The 2010 season was, according to the popular actual-to-idealized standard deviation ratio, the second-most balanced NFL season since 2002, and it is the same story if one instead uses other popular measures, such as Gini coefficients or Herfindahl indexes.  This result is favorable to those that believe in the invariance principle – that arguably, this is some (albeit very limited) evidence that the salary cap was not previously contributing much towards making the NFL so balanced.

Another policy that is often ignored in this analysis is fixture design.  One thing that distinguishes the NFL from the other major leagues is that the fixture has a strength-balancing element to it.  Specifically, as explained in the Wikipedia NFL page:

Each team plays once against the other teams in its conference that finished in the same place in their own divisions as themselves the previous season, not counting the division they were already scheduled to play.

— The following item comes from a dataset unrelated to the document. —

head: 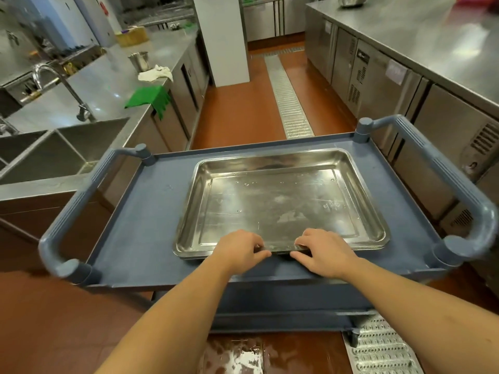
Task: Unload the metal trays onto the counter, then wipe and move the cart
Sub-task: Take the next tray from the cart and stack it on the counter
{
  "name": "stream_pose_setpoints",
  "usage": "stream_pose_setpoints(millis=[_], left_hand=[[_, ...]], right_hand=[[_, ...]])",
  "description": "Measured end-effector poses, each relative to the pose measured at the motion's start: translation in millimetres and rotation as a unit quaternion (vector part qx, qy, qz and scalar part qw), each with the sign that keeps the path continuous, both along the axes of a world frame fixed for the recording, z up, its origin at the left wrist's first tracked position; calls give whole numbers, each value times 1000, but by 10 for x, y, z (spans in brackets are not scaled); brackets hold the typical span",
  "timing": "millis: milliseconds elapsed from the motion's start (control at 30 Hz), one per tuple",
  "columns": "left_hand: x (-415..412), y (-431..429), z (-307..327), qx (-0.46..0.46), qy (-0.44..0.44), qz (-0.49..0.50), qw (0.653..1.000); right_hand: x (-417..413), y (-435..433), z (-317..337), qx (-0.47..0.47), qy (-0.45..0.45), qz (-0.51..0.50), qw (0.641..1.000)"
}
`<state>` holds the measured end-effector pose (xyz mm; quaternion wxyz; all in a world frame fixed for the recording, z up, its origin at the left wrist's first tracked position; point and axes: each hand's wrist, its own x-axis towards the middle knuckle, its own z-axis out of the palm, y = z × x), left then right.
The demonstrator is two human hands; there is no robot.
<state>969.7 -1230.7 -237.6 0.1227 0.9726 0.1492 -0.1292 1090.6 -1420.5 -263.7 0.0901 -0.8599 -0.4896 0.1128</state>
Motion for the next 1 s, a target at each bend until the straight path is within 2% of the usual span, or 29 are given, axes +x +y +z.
stream_pose_setpoints(millis=[100, 233, 567, 733, 1000], left_hand=[[-63, 16, 0, 6, -11, -15, 1000], [-112, 58, 0, 14, -24, -50, 998], [-154, 92, 25, 109, -59, -117, 985], [-171, 127, 141, 106, -106, -115, 982], [-273, 150, 343, 85, -201, -58, 974]], right_hand=[[-63, 69, 41, 0, -3, 27, 1000], [-154, 157, 41, 0, 21, 1, 1000], [-167, 201, 209, -16, 17, -7, 1000], [-184, 194, 362, 11, -10, 4, 1000], [-112, 307, 813, 48, -26, 18, 998]])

With this in mind, one might be tempted to wonder to what extent the higher level of balancedness in the NFL is attributable to this scheduling policy.  After all, if below-average teams are playing other below-average teams more often (think: NFC West), mutatis mutandis for above-average teams, then the standings could arguably provide a distortive impression of balancedness.

In an attempt to answer this question, I extended a model from a paper just published in Economic Modelling (on the Australian Football League) to adjust the win percentages of the 32 teams, according to the strength of the schedule that each faces, prior to calculating the within-season measures.  The upshot is that the power-balancing aspect of the fixture does very little to create an illusion of greater balancedness, and that this is overwhelmed easily by other biases in the fixture, specifically the design requirement to play teams in one’s own division more often than teams in other divisions (especially so for divisions in the other conference).

Ultimately, on the basis of the adjusted win percentages, the NFL is found to be even more competitively balanced than on the basis of the original win percentages in every single season over the 2002-2009 sample, according to each of the four measures used.  Furthermore, the average difference is statistically significant.  A draft of the paper can be found here (any comments welcome).  For the record, 2010 produces the same outcome yet again (note that higher means less balancedness): the actual-to-idealized standard deviation ratios are 1.474 (unadjusted) and 1.362 (adjusted); the Gini coefficients are 0.264 (unadjusted) and 0.203 (adjusted); and the Herfindahl indexes of CB are 1.136 (unadjusted) and 1.116 (adjusted).  Furthermore, while the adjustments almost always dictate some differences in playoff outcomes, 2010 was highly unusual in the sense that the adjusted standings would have produced the identical 1-6 playoff seedings in both conferences.

Some economists argue that the NFL is, if anything, too balanced.  Therefore, you can interpret this result as you like.  Nevertheless, having repeated the exercise using NBA data and finding that this ‘unbalanced schedule’ adjustment makes no difference, we can conclude that for comparative purposes, accounting for differences in strength of schedules is an important element of using empirical major league evidence on competitive balance policies.  This is especially the case if one wishes to compare the major leagues with the major soccer leagues of Europe, in which each team plays all other teams the same number of times.